Jaksa Agung Diminta Tinjau Kasus Pemanfaatan Lahan Pemprov NTT
"Klien kami jelas-jelas sudah dirugikan karena mengeluarkan uang puluhan miliar Rupiah atas investasi BOT/ BGS yang ternyata tidak pasti, lalu justru dihadapkan pada proses rekayasa kasus dugaan tindak pidana korupsi yang seakan rumit, yang dapat mengkriminalisasi klien kami," ujar Khresna.
Khresna menilai bila hal ini dibiarkan maka benar dan nyata risiko yang dihadapi investor mengerjaan proyek tanpa APBN atau APBD di Indonesia bukanlah keuntungan, melainkan jeruji besi.
Menurut Khresna, jika penzaliman ini terwujud dan tersebar ke masyarakat luas dan internasional, hancurlah kepastian hukum dan kepastian berusaha di Indonesia.
"Sudahlah risiko tinggi, ke luar uang banyak, dihantui pidana penjara pula.
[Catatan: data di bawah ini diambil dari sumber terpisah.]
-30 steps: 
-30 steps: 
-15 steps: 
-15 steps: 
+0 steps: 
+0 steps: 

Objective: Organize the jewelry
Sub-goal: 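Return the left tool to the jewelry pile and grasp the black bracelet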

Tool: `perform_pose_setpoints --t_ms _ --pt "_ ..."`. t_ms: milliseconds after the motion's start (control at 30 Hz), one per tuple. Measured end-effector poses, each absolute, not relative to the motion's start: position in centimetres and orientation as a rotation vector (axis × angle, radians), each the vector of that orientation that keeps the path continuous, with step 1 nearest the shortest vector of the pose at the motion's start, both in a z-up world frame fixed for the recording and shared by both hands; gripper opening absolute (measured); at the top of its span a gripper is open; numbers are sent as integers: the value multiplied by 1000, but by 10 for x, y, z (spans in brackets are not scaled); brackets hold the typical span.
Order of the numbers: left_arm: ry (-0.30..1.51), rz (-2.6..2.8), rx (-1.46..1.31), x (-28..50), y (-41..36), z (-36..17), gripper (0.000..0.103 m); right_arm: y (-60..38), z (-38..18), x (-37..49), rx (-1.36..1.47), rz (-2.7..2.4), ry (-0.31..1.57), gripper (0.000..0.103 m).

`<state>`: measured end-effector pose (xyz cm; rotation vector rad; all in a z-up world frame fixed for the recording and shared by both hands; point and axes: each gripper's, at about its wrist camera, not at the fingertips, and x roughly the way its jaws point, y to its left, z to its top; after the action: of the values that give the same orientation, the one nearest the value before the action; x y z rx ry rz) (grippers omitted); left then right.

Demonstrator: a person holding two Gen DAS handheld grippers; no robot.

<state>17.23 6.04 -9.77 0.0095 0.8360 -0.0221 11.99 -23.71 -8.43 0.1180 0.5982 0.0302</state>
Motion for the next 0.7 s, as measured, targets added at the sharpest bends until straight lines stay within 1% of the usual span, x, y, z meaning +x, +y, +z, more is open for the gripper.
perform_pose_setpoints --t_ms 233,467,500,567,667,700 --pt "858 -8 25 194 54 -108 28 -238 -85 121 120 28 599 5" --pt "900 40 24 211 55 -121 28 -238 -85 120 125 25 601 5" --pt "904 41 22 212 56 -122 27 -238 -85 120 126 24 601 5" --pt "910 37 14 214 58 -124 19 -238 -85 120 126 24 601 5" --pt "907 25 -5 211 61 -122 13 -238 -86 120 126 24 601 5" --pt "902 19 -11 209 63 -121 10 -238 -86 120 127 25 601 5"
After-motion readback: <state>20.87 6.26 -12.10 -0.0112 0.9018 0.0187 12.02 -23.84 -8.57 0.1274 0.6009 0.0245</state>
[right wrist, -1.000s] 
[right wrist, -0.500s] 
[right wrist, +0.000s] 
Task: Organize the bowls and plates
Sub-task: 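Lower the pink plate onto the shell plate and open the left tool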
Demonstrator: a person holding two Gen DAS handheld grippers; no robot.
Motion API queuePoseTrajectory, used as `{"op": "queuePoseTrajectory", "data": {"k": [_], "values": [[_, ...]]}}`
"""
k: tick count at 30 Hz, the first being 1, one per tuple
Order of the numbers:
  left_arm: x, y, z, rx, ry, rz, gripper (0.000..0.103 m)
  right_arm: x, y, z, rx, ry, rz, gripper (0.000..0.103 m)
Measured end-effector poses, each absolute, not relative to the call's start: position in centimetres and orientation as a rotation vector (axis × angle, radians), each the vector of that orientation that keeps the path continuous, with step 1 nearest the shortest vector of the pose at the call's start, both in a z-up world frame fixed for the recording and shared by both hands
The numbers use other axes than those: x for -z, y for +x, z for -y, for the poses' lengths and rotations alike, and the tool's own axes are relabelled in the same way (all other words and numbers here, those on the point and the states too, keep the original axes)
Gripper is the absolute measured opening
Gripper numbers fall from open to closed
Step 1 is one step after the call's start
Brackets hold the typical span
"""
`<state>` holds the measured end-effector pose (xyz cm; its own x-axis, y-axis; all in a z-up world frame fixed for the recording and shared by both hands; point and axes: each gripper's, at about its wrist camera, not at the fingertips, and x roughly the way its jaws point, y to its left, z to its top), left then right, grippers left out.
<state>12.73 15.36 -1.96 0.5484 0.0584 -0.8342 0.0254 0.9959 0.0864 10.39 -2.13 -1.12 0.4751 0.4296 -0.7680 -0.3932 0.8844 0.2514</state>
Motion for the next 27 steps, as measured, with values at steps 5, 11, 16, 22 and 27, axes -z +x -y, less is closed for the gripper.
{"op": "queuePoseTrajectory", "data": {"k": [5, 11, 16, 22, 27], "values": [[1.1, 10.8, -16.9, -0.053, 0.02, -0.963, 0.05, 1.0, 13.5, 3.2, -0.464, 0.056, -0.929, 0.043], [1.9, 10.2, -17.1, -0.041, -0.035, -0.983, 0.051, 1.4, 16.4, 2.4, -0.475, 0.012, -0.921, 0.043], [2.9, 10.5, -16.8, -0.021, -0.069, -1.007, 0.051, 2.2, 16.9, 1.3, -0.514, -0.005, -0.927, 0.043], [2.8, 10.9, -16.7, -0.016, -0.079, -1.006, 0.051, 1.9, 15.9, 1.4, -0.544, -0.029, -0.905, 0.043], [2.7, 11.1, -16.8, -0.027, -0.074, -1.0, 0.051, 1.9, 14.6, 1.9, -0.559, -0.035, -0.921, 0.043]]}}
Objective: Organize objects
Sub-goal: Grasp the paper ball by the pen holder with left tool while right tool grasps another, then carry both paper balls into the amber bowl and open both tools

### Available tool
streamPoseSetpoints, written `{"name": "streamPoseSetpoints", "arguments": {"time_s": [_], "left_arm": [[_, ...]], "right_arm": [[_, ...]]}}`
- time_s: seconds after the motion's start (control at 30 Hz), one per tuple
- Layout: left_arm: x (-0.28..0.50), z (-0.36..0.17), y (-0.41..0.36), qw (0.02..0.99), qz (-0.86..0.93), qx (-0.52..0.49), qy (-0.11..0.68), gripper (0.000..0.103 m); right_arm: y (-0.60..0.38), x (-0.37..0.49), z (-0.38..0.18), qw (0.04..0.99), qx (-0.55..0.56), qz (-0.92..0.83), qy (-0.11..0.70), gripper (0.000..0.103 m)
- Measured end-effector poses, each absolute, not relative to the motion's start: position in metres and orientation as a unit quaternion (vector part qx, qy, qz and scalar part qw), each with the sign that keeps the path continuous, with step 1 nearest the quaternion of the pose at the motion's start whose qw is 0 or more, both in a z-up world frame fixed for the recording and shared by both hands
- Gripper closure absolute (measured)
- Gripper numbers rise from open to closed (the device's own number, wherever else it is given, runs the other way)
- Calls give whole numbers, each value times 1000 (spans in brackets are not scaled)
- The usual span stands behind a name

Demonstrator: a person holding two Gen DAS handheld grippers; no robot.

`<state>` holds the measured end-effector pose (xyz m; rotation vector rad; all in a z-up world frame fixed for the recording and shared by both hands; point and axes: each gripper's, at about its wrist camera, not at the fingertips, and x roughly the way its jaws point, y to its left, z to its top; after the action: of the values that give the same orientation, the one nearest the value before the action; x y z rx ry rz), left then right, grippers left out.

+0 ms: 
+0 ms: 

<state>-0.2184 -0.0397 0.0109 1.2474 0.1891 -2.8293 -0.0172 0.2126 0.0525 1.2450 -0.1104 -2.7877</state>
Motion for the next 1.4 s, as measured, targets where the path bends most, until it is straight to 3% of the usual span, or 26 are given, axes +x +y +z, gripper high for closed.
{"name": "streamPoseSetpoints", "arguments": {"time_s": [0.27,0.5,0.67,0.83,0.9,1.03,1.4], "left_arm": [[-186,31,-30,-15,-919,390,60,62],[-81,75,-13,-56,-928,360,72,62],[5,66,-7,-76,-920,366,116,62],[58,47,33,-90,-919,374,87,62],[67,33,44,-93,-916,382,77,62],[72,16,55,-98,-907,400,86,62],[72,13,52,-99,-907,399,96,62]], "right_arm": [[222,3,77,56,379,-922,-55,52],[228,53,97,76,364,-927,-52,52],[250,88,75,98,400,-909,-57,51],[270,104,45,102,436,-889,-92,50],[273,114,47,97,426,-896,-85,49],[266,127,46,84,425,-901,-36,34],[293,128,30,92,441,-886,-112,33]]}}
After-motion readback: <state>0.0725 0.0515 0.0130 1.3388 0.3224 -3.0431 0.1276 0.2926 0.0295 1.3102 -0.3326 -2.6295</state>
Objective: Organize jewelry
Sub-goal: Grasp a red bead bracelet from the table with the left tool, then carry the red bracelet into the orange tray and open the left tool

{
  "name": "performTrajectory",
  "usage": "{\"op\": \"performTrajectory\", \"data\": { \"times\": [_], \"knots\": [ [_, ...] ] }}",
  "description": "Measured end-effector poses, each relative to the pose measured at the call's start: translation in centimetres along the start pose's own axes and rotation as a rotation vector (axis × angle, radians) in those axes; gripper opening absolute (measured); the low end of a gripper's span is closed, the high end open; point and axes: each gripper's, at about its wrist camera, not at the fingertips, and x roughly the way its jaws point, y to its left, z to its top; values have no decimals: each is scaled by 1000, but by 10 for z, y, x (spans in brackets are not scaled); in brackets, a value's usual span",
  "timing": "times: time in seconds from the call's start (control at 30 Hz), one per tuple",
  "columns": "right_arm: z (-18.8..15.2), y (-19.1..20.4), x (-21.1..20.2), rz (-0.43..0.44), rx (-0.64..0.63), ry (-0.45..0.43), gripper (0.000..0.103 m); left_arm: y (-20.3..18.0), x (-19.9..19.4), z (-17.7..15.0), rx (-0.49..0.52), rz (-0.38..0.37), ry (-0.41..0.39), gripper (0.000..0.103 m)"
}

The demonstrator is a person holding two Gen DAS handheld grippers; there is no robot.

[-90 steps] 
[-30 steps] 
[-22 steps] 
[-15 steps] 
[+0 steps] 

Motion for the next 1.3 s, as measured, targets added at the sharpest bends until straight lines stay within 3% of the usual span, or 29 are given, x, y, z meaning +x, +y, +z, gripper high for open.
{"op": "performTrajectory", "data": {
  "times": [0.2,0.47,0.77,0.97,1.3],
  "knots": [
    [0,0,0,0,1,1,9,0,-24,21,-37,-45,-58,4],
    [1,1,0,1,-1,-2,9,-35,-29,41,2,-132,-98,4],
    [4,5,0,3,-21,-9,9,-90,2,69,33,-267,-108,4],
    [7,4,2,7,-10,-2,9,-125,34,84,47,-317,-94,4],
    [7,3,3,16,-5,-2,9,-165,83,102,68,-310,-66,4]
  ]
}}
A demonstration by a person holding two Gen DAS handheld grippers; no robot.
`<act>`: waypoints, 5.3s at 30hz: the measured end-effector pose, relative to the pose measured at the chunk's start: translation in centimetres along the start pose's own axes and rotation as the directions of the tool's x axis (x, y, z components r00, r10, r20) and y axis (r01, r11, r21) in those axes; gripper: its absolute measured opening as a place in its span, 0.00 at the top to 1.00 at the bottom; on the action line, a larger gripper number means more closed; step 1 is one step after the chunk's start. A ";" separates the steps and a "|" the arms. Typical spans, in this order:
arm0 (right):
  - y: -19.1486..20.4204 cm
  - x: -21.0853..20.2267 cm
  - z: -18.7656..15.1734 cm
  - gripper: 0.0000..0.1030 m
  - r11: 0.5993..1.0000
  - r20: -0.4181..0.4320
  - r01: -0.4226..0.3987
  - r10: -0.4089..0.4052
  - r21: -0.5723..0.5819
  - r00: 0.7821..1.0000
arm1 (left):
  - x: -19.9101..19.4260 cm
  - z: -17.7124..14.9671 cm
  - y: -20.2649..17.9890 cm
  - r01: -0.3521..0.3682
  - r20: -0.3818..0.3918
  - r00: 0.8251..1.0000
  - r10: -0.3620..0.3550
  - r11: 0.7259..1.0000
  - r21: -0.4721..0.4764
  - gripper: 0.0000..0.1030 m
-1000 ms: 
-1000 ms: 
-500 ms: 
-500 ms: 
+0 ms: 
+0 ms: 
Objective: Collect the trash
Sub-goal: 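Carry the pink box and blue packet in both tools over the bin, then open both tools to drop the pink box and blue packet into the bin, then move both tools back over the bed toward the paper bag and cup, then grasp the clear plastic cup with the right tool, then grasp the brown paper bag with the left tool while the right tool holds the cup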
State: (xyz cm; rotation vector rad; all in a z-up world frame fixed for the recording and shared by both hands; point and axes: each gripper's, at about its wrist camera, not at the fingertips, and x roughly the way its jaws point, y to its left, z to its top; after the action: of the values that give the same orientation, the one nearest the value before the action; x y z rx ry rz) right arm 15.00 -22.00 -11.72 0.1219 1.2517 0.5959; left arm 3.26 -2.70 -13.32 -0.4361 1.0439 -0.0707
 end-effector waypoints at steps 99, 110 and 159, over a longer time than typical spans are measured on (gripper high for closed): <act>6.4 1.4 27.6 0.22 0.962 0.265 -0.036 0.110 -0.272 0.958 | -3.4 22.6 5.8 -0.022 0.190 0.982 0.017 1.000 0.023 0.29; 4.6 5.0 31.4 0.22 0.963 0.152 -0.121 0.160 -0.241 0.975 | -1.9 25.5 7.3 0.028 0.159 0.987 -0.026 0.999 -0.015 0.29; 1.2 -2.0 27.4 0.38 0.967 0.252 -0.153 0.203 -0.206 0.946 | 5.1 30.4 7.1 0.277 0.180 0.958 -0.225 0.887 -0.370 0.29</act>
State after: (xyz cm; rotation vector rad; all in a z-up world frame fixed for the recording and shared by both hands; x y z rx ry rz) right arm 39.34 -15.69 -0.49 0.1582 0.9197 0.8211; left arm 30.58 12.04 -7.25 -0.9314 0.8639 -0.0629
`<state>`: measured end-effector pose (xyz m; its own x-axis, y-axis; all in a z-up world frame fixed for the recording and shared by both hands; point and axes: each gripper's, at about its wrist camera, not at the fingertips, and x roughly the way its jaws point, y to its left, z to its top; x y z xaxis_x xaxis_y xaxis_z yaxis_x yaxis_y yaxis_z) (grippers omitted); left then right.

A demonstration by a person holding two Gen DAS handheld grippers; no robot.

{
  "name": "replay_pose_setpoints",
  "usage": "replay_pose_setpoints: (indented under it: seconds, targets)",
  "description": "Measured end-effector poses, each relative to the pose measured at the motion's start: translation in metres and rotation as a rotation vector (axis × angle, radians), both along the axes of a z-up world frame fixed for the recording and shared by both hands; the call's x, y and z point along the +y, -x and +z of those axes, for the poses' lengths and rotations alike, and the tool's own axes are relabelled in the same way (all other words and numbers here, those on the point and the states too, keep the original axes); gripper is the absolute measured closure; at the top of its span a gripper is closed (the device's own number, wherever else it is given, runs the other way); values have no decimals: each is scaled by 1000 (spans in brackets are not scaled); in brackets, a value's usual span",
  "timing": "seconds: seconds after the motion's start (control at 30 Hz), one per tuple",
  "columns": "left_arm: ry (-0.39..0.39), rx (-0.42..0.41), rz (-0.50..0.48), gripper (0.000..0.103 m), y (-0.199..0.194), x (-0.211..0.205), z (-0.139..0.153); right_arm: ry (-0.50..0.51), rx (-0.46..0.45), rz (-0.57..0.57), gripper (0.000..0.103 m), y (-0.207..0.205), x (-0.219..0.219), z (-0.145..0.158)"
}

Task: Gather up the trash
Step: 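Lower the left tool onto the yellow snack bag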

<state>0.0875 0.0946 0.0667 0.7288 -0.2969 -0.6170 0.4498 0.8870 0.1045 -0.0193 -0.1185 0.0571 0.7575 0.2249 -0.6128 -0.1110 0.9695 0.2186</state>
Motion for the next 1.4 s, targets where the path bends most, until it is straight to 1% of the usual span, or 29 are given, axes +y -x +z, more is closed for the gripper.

Sungguh ironis dan menyedihkan," ucap Khresna.
Sebelumnya diketahui, tim penyidik Pidana Khusus (Pidsus) Kejati NTT menetapkan dua tersangka kasus dugaan korupsi dalam pemanfaatan aset Pemprov NTT berupa tanah seluas 31.670 m2 yang terletak di Pantai Pede, Desa Gorontalo, Kecamatan Komodo, Kabupaten Manggarai Barat, yang di atasnya telah dibangun Hotel Plago.
Kedua tersangka yakni Thelma D.S. Bana selaku Kabid Pemanfaatan Aset (Pengguna Barang) dan Heri Pranyoto. Seusai menjalani pemeriksaan sebagai tersangka, Thelma dan Heri langsung ditahan penyidik pada Senin (31/7).
Pidsus Kejati NTT menyebut dugaan korupsi ini diduga merugikan negara senilai Rp 8.522.752.021. Berdasarkan temuan tim auditor BPK pada 2021, klaim Pidsus Kejati NTT, nilai kontribusi kerja sama antara Pemprov NTT dengan PT SIM sangat rendah, sehingga disarankan untuk melakukan revisi terhadap perjanjian tersebut, tetapi tidak ada tanggapan dari PT SIM.
Adapun nilai kontribusi kerja sama itu sebesar Rp 255 juta setiap tahun. Meski HGB dan IMB masih atas nama PT SIM, Pemprov NTT akhirnya melakukan pemutusan hubungan kerja.